* [EXERCISE] Extract only the first line of the listing and every line after it up to and including the one with "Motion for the". Omit the pictures.
##### DATASET EXTRACT
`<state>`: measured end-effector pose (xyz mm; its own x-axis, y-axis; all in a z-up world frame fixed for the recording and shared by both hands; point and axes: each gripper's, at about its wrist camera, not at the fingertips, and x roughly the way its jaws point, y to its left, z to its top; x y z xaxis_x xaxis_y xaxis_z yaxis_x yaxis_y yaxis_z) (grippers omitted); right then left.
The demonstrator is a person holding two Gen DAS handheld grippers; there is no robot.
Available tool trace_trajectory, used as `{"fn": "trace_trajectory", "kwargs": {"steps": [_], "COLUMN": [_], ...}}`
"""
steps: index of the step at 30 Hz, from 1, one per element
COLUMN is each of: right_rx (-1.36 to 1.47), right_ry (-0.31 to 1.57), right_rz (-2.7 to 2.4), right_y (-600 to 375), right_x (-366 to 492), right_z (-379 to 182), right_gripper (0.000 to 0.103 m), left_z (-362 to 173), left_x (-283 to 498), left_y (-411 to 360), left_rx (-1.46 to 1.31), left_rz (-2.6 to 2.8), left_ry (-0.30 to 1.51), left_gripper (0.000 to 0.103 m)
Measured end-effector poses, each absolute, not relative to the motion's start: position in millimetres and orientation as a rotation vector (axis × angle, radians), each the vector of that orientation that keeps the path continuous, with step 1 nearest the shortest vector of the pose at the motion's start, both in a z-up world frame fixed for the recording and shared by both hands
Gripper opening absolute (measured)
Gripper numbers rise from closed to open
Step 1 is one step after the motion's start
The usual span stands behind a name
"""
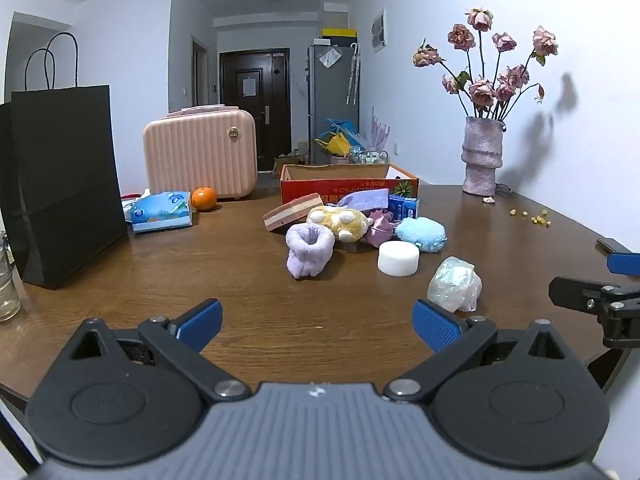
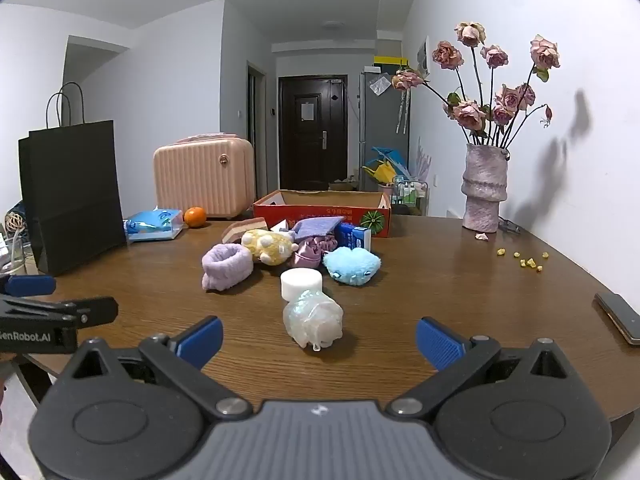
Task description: Organize soft objects
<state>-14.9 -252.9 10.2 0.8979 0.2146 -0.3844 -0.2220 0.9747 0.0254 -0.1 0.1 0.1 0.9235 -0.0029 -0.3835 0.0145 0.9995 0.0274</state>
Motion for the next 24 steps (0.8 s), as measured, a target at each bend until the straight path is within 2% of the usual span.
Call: {"fn": "trace_trajectory", "kwargs": {"steps": [24], "right_rx": [-0.026], "right_ry": [0.372], "right_rz": [0.22], "right_y": [-252.0], "right_x": [-18.7], "right_z": [12.5], "right_gripper": [0.103], "left_z": [4.8], "left_x": [-0.4], "left_y": [-4.8], "left_rx": [0.022], "left_rz": [-0.017], "left_ry": [0.398], "left_gripper": [0.103]}}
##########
* [ANSWER BELOW]
`<state>`: measured end-effector pose (xyz mm; its own x-axis, y-axis; all in a z-up world frame fixed for the recording and shared by both hands; point and axes: each gripper's, at about its wrist camera, not at the fingertips, and x roughly the way its jaws point, y to its left, z to its top; x y z xaxis_x xaxis_y xaxis_z yaxis_x yaxis_y yaxis_z) (grippers omitted); right then left.
The demonstrator is a person holding two Gen DAS handheld grippers; there is no robot.
Available tool trace_trajectory, used as `{"fn": "trace_trajectory", "kwargs": {"steps": [_], "COLUMN": [_], ...}}`
"""
steps: index of the step at 30 Hz, from 1, one per element
COLUMN is each of: right_rx (-1.36 to 1.47), right_ry (-0.31 to 1.57), right_rz (-2.7 to 2.4), right_y (-600 to 375), right_x (-366 to 492), right_z (-379 to 182), right_gripper (0.000 to 0.103 m), left_z (-362 to 173), left_x (-283 to 498), left_y (-411 to 360), left_rx (-1.46 to 1.31), left_rz (-2.6 to 2.8), left_ry (-0.30 to 1.51), left_gripper (0.000 to 0.103 m)
Measured end-effector poses, each absolute, not relative to the motion's start: position in millimetres and orientation as a rotation vector (axis × angle, radians), each the vector of that orientation that keeps the path continuous, with step 1 nearest the shortest vector of the pose at the motion's start, both in a z-up world frame fixed for the recording and shared by both hands
Gripper opening absolute (measured)
Gripper numbers rise from closed to open
Step 1 is one step after the motion's start
The usual span stands behind a name
"""
Task description: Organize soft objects
<state>-14.9 -252.9 10.2 0.8979 0.2146 -0.3844 -0.2220 0.9747 0.0254 -0.1 0.1 0.1 0.9235 -0.0029 -0.3835 0.0145 0.9995 0.0274</state>
Motion for the next 24 steps (0.8 s), as measured, a target at each bend until the straight path is within 2% of the usual span.

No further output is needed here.